The appellant's obvious error consists of applying a general definition which was intended to indicate the scope of the coverage of the statute, to the wholly unrelated question of what constitutes unemployment within the meaning of the statute. He overlooks the fact that the term 'total unemployment' and the term 'employment' as used in connection therewith are specifically defined in section 522 of the Labor Law as follows: "Total unemployment' means the total lack of any employment on any day, caused by the inability of a claimant who is capable of and available for work to engage in his usual employment or in any other for which he is reasonably fitted by training and experience. The term 'employment' as used in this section means any employment including that not defined in this title'. (Emphasis supplied.)
The last sentence of the section would have been clearer if the word 'work' had been used in the text of the definition instead of the word 'employment' but it is plain enough that this is what was intended. The word 'employment' is synonymous, in a colloquial sense, with 'work' and the standard dictionaries so define it. The last sentence of section 522 should be read as providing that the term 'employment' as used in that section means any work for profit or remuneration, whether or not it is included within the term 'employment' as defined in subdivision 1 of section 511 (cf. subdivision 5 of section 205 and section 207 of the Workmen's Compensation Law). Selfemployment is clearly work for profit; one who is self-employed is engaged in employment within the meaning of section 522 and he cannot claim any unemployment insurance benefits.

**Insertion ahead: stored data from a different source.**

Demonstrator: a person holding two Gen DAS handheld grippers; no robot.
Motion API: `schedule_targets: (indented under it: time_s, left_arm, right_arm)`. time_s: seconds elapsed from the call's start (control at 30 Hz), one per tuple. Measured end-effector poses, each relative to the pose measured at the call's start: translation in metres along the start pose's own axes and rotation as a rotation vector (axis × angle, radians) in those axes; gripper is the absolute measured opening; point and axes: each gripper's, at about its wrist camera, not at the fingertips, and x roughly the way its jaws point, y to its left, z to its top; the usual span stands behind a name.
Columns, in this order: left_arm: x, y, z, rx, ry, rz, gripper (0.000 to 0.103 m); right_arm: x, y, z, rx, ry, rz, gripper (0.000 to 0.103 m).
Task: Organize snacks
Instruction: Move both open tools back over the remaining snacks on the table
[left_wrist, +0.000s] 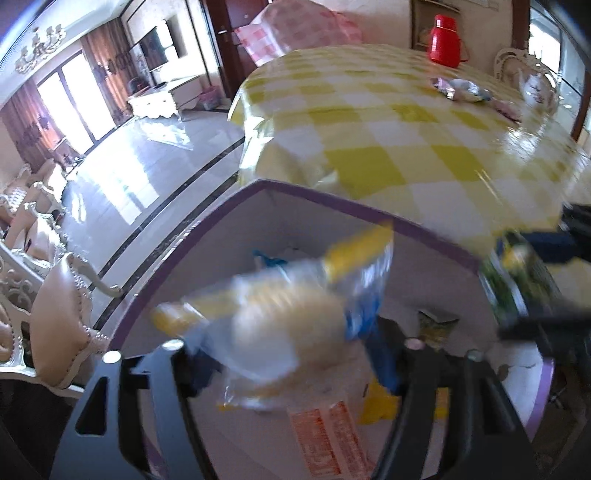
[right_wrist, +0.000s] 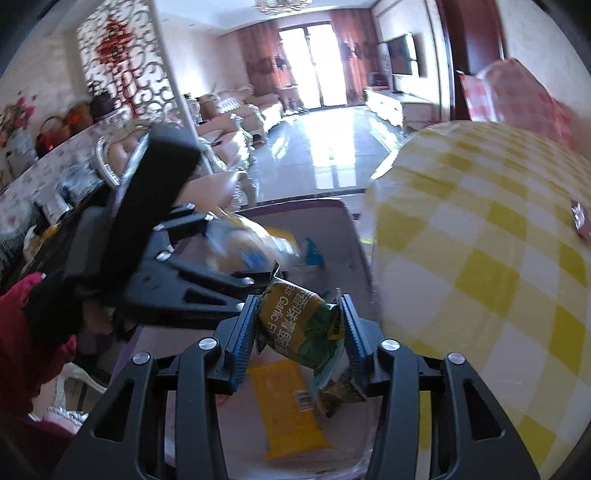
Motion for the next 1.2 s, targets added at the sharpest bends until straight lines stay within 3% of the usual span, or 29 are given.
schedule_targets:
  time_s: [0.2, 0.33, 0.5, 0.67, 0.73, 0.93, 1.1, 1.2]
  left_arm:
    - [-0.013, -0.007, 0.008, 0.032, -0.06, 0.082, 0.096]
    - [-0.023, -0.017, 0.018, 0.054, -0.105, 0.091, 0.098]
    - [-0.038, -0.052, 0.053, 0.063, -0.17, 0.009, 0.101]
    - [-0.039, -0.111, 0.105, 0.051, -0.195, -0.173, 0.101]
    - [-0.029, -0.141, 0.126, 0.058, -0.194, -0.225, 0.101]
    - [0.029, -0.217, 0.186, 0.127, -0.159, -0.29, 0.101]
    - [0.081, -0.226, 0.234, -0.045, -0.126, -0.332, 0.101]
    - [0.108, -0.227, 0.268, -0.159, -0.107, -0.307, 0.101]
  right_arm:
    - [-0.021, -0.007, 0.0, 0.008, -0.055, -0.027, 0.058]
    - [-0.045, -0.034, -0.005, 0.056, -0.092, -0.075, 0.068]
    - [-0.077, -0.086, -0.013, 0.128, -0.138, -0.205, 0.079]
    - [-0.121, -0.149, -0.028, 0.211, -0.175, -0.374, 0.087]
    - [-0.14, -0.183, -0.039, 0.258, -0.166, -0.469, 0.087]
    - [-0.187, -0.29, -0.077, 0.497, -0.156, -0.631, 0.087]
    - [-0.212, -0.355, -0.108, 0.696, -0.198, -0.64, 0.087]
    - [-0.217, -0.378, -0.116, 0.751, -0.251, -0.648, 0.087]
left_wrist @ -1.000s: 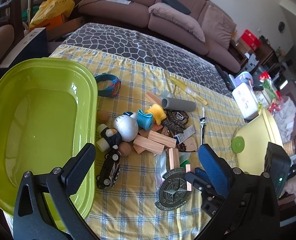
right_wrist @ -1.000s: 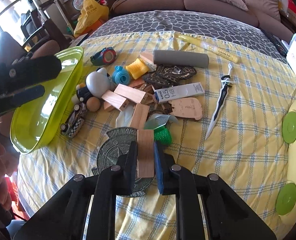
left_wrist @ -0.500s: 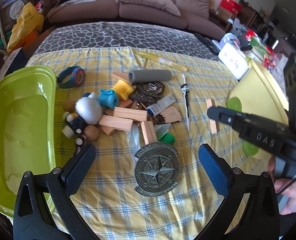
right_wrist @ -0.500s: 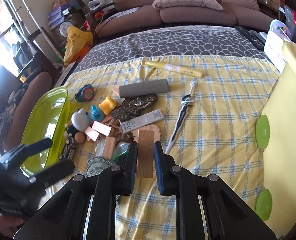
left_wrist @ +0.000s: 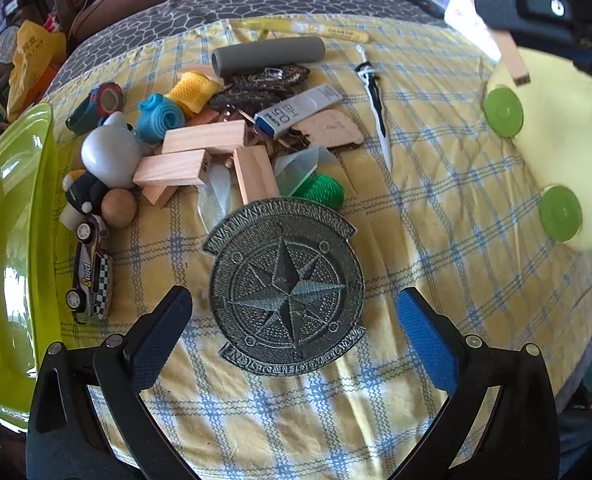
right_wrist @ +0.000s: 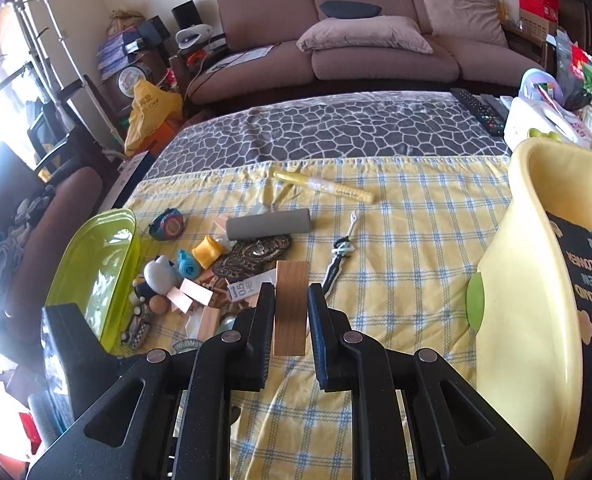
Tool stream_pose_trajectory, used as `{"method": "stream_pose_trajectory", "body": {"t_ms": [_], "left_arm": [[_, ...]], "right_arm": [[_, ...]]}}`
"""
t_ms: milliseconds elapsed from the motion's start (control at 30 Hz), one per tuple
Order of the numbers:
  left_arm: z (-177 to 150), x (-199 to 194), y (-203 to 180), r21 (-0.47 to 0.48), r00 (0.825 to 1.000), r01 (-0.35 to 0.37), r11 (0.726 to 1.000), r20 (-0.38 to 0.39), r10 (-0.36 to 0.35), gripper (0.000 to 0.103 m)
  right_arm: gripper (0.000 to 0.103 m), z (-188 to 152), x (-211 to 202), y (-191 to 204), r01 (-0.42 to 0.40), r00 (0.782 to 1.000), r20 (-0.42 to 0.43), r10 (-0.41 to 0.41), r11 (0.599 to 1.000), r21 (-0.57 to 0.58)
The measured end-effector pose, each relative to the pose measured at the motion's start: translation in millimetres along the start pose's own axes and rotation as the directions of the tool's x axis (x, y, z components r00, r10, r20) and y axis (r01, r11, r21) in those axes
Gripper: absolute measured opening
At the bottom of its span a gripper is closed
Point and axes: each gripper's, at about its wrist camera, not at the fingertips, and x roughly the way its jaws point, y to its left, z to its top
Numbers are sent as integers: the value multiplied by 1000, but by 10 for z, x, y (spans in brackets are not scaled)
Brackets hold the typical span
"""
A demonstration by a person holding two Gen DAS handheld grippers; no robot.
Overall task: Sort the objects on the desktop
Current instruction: 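Grasp a wooden block with the right gripper while the left gripper grasps the bronze compass medallion, then carry the medallion and wooden block into the yellow basin and open both grippers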
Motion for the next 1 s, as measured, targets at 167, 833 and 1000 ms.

There can be no controversy about the application of this conclusion to the facts of this case. The appellant was employed from time to time in a silk mill. He and another mill employee purchased a retail liquor store which they operated as copartners. Their partnership agreement provided that they were to give their full time to the business but, in practice, if one of the partners was working at the mill, the other partner would run the store. While both partners were at work at the mill, the appellant's wife took care of the store during their work-shifts but they worked additional hours in their off time.
The appellant was laid off from mill employment for periods of varying length in 1950 and 1951. During these periods he worked the usual hours of the business day in the liquor store. These are the periods for which the appellant claimed unemployment insurance benefits. This claim was properly rejected under the construction of section 522 of the Labor Law set forth above.
There was no time during which the appellant was unemployed; therefore no question arises under section 523 of the Labor Law as to whether the claimant's earnings during any week in which unemployment occurred exceeded the sum of $30. Neither does any question arise in this case as to whether the claimant was disqualified for benefits under any of the provisions of section 593; the claimant was not denied benefits because he was unavailable for outside employment. It may be assumed that he was available for recall to the mill at all times but the fact remains that he was at work in the liquor store and was not unemployed while awaiting the call.
The decision of the Unemployment Insurance Appeal Board should be affirmed, without costs.
FOSTER, P. J., BERGAN, COON and IMRIE, JJ., concur.
Decision of the Unemployment Insurance Appeal Board affirmed, without costs.